Task to carry out:
Filter the listing below, keeping every line that holds "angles".

Data block:
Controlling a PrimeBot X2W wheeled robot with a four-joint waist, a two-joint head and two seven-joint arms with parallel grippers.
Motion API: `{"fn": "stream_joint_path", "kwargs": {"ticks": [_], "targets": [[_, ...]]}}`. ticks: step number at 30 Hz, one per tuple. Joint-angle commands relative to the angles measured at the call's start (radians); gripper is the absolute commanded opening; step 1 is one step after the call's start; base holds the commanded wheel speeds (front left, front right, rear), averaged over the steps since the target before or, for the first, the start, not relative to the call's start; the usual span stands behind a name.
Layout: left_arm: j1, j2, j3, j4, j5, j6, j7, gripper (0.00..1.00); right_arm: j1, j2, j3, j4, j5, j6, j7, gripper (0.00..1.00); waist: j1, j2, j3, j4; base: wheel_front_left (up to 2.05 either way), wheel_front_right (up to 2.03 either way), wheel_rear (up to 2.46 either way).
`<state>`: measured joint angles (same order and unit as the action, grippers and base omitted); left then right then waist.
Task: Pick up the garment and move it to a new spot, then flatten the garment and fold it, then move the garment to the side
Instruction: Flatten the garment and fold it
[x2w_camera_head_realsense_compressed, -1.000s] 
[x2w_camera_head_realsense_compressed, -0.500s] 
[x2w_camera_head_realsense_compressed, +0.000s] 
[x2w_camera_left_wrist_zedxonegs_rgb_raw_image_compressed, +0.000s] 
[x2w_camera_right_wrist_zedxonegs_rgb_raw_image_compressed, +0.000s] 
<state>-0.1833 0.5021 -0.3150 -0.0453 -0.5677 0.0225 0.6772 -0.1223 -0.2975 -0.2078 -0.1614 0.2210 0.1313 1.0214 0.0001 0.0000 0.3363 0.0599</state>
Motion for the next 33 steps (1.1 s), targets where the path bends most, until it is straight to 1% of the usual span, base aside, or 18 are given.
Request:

Completed exercise:
Motion API: `{"fn": "stream_joint_path", "kwargs": {"ticks": [_], "targets": [[_, ...]]}}`. ticks: step number at 30 Hz, one per tuple. Joint-angle commands relative to the angles measured at the call's start (radians); gripper is the absolute commanded opening; step 1 is one step after the call's start; base holds the commanded wheel speeds (front left, front right, rear), averaged over the steps since the target before or, for the first, the start, not relative to the call's start; the usual span stands behind a name.
`<state>`: measured joint angles (same order and unit as the action, grippers and base omitted); left then right then waist.

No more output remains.